14 de noviembre 2011 - 11:49

Pearl Jam sacudió a 40 mil fanáticos en La Plata

Pearl Jam
Pearl Jam
La banda estadounidense emblema del grunge Pearl Jam hizo delirar a más de 40 mil fanáticos en el Estadio Único de La Plata y profundizó la devoción que generan en el público argentino, en el marco de la gira mundial que realizan en celebración de su vigésimo aniversario de trayectoria.

Tras sus históricos conciertos de 2005 en el estadio de Ferrocarril Oeste, el grupo liderado por el cantante Eddie Vedder congregó a una legión de fans que se mostró entregada y que no paró de ovacionar a los músicos desde que sonó el primer acorde hasta que se despidieron del escenario, al cabo de casi tres horas de show y 34 canciones interpretadas.

El grupo de Seattle -el más popular surgido de la escena grunge a principios de los 90 junto a los extintos Nirvana- no escatimó en emociones para los fans y entregó hits imborrables como "Jeremy", "Even Flow", "Do The Evolution", "Release" y "Black".
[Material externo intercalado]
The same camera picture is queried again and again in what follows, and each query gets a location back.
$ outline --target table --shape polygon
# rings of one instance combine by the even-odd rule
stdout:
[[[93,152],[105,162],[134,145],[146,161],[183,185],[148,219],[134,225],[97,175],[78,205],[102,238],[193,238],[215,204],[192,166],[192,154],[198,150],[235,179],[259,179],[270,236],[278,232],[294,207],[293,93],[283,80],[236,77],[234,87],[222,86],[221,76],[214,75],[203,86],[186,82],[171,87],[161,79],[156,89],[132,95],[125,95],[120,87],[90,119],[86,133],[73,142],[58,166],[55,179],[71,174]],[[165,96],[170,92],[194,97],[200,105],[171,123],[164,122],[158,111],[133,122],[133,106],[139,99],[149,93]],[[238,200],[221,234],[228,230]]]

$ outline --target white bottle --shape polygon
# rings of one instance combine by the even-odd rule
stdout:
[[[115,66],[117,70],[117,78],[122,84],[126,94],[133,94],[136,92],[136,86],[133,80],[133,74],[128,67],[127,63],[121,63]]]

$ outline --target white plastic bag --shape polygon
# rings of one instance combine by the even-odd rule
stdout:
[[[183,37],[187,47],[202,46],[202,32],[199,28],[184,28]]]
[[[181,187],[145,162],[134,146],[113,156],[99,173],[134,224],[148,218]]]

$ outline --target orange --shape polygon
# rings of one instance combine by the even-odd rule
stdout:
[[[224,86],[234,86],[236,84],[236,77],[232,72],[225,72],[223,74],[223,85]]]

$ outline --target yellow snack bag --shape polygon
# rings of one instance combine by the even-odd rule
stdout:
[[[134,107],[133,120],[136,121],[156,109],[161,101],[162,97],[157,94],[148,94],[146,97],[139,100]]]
El quinteto que completan Mike McCready (guitarra líder), Stone Gossard (guitarra rítmica), Jeff Ament (bajo) y Matt Cameron (batería) -más un tecladista- subió a las 21:15 al escenario, despojado de cualquier tipo de escenografía.
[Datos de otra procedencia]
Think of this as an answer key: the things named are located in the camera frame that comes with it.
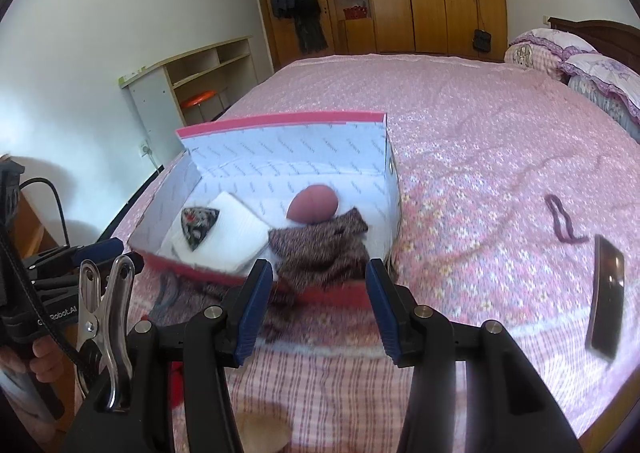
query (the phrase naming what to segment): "silver clip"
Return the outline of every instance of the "silver clip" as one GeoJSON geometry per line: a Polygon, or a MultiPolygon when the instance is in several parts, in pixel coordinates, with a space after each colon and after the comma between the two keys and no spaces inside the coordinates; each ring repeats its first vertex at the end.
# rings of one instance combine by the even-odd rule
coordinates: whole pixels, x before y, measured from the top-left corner
{"type": "MultiPolygon", "coordinates": [[[[100,301],[100,272],[85,259],[80,264],[78,301],[78,351],[98,372],[100,357],[111,381],[107,410],[121,411],[129,406],[133,368],[127,353],[125,330],[135,267],[128,256],[118,256],[111,266],[109,284],[100,301]]],[[[88,387],[76,369],[78,385],[86,396],[88,387]]]]}

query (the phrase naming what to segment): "human hand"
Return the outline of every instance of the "human hand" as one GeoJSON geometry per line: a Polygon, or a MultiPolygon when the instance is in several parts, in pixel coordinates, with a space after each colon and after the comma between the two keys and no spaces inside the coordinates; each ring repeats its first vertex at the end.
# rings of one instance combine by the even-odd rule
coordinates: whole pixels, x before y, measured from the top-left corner
{"type": "MultiPolygon", "coordinates": [[[[41,383],[53,383],[64,372],[62,364],[62,350],[51,338],[43,336],[33,341],[33,359],[29,360],[28,368],[36,374],[41,383]]],[[[26,373],[27,365],[11,348],[0,347],[0,368],[26,373]]]]}

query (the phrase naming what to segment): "purple string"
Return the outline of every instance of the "purple string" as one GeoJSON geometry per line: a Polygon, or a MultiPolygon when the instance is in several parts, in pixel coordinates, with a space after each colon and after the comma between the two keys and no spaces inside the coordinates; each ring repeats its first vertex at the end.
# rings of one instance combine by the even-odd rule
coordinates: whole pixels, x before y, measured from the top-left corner
{"type": "Polygon", "coordinates": [[[545,195],[545,203],[546,207],[549,208],[549,211],[551,211],[551,214],[554,217],[554,232],[556,233],[556,237],[558,237],[558,240],[560,240],[562,243],[571,243],[572,245],[577,245],[578,243],[589,241],[589,237],[576,237],[574,235],[574,224],[571,223],[571,217],[569,216],[569,213],[567,213],[562,207],[560,198],[556,197],[555,195],[545,195]],[[568,238],[562,234],[562,225],[560,223],[560,218],[558,217],[556,208],[558,209],[558,211],[560,211],[560,214],[564,216],[566,232],[569,235],[568,238]]]}

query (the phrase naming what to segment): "pink egg-shaped object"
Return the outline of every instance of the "pink egg-shaped object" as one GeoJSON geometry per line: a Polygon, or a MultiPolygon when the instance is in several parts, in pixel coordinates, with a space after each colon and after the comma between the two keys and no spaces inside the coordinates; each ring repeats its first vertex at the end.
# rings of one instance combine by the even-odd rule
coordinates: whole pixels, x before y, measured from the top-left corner
{"type": "Polygon", "coordinates": [[[319,224],[334,216],[338,196],[324,184],[313,184],[298,193],[287,210],[287,218],[300,224],[319,224]]]}

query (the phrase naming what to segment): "hanging clothes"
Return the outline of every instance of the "hanging clothes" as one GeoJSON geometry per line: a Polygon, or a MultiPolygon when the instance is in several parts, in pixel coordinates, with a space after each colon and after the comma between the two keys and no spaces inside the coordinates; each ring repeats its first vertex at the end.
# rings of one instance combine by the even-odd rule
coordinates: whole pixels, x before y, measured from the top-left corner
{"type": "Polygon", "coordinates": [[[300,51],[303,54],[327,48],[320,25],[318,0],[271,0],[271,9],[276,18],[293,18],[300,51]]]}
La hermosa y reposada "Release" abrió el concierto, pero de inmediato Pearl Jam lanzó la primera descarga eléctrica de la noche mediante la rockera "Go", desatando el pogo de los fans del camo vip y trasero, que desde las tribunas se observaba como una masa uniforme.
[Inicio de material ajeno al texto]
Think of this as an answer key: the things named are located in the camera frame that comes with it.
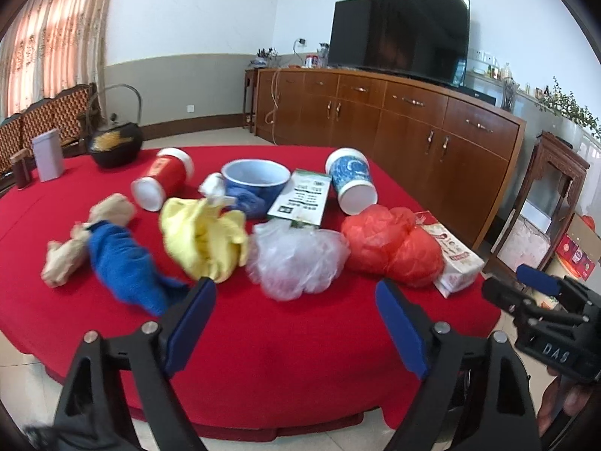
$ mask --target wooden cabinet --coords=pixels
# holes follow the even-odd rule
[[[261,70],[256,134],[278,144],[353,147],[472,248],[510,182],[525,122],[440,86],[350,70]]]
[[[383,110],[371,157],[408,194],[426,205],[433,143],[441,134],[441,129]]]
[[[273,71],[261,71],[259,73],[258,85],[255,90],[257,94],[256,99],[256,107],[257,107],[257,116],[255,118],[255,124],[258,129],[262,130],[271,130],[271,125],[269,125],[265,117],[266,115],[273,110],[273,100],[271,98],[271,85],[273,81]]]
[[[329,146],[336,99],[305,94],[302,97],[297,144]]]
[[[371,157],[380,109],[354,101],[338,100],[333,115],[330,146],[354,147]]]
[[[505,159],[511,157],[518,136],[515,123],[453,98],[442,127]]]
[[[364,75],[341,75],[338,79],[338,98],[382,108],[386,81]]]
[[[424,204],[472,246],[486,222],[507,172],[507,161],[461,137],[440,131]]]
[[[305,76],[305,93],[335,97],[338,89],[338,75],[328,71],[316,71]]]
[[[384,110],[441,127],[445,117],[448,98],[400,83],[389,83],[384,97]]]
[[[301,101],[298,95],[282,93],[279,95],[278,109],[275,112],[275,142],[280,145],[293,145],[302,140],[299,137],[299,120],[301,118]]]

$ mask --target blue and white paper cup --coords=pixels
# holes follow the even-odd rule
[[[338,204],[346,215],[357,215],[378,202],[369,163],[357,149],[343,147],[330,154],[326,174],[332,177]]]

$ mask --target yellow cloth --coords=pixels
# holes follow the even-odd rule
[[[160,212],[159,226],[167,254],[191,278],[227,280],[248,257],[246,217],[239,210],[221,214],[223,205],[209,200],[170,198]]]

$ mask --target white wall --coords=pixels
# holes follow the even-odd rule
[[[329,42],[338,0],[278,0],[273,43],[289,53],[296,38],[302,51]],[[601,116],[601,65],[561,0],[470,0],[470,47],[509,61],[518,83],[542,87],[557,76],[581,106]]]
[[[106,65],[269,47],[277,0],[110,0]]]

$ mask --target white bowl rim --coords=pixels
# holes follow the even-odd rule
[[[262,162],[262,163],[271,163],[274,166],[277,166],[278,168],[280,168],[282,170],[285,170],[286,173],[287,173],[287,178],[284,181],[282,181],[282,182],[276,182],[276,183],[268,183],[268,184],[258,185],[256,183],[249,183],[249,182],[242,182],[240,180],[235,180],[231,176],[228,176],[225,173],[225,170],[227,169],[228,166],[232,166],[233,164],[236,164],[236,163],[243,163],[243,162],[248,162],[248,161],[251,161],[251,162],[257,162],[257,161],[259,161],[259,162]],[[238,183],[238,184],[244,185],[244,186],[253,186],[255,188],[269,188],[269,187],[272,187],[272,186],[283,185],[283,184],[285,184],[285,183],[288,182],[288,180],[290,179],[290,176],[291,176],[290,175],[290,170],[286,166],[284,166],[284,165],[282,165],[280,163],[276,163],[275,161],[271,161],[270,159],[234,159],[233,161],[230,161],[229,163],[226,163],[226,164],[223,165],[223,167],[221,167],[221,174],[223,175],[224,178],[228,179],[231,182]]]
Pese a que no llegó a empañar la fiesta, la calidad de sonido en determinados sectores del estadio dejó un sabor agridulce a parte del público, principalmente por los bajos decibeles en el primer tramo del concierto.

Asimismo, la voz de Vedder sufría variaciones, quedando tapada por los instrumentos en algunos temas o saturando en otros, mientras que las guitarras podían sonar claras en determinados pasajes o, por el contrario, formaban una caótica bola de ruido.

"El estadio es muy lindo pero ustedes son mejores", dijo Vedder en español, ayudado por un machete, en una de sus primeras palabras dirigidas a la multitud.

Si bien el público estallaba en una ovación ante cada intro y coreaba de punta a punta cada tema, recién a la décima canción llegó el primer hit, "Even Flow", perteneciente a su inolvidable disco debut "Ten" (1991).

Las gargantas de la multitud parecían reventarse en el estribillo de este demoledor tema, lo mismo que en la incendiaria "Do The Evolution", del álbum "Yield" (1998), donde el público y la banda parecían jugar un duelo para ver quien alcanzaba mayor intensidad.

A esa altura del concierto la seguridad del estadio ya había logrado controlar la invasión de público del sector de las populares que, tras derribar una valla, comenzó a pasarse al campo trasero.

Luego de "Wasted Reprise" y "Life Wasted", llega la monumental "Jeremy" -donde se hace casi imposible escucharlo a Vedder tapado por casi 50 mil voces- y otra de "Ten", la cruda "Porch", marca el fin del show luego de una extensa coda con las violas de McCrady y Gossard bien al frente.

La primera tanda de bises se inició con Vedder empuñando una guitarra en solitario para "Just Breathe" y luego llegó un momento a puro punk con "Supersonic" y el cover de The Ramones "I Believe In Miracles".

"Yo vine a la Argentina por primera vez hace 15 años para acompañar a los Ramones. Extraño mucho a Joey, Dee Dee y Jonnhy. Ellos los querían mucho a ustedes", dijo el vocalista al presentar la canción del cuarteto neoyorquino, del que se observaron una gran cantidad de remeras en el estadio.

El segundo bloque de bises tuvo más covers -"Mother" de Pink Floyd y "People Rockin In The Free World" de Neil Young- y los clásicos "Alive" y "Black", que desataron una extensa ovación de la gente, mientras Vedder se tomaba la cabeza y observaba maravillado al público.

Sobre el final, el cantante arrojó por lo menos cuatro panderetas a los fans del campo vip y además se bajó del escenario para entregarles botellas de vino tinto de las que bebió del pico durante todo el show.

"Yellow Ledbetter", marcó el cierre definitivo del recital y por último Vedder tomó el micrófono y se despidió con un "Nos volveremos a ver pronto".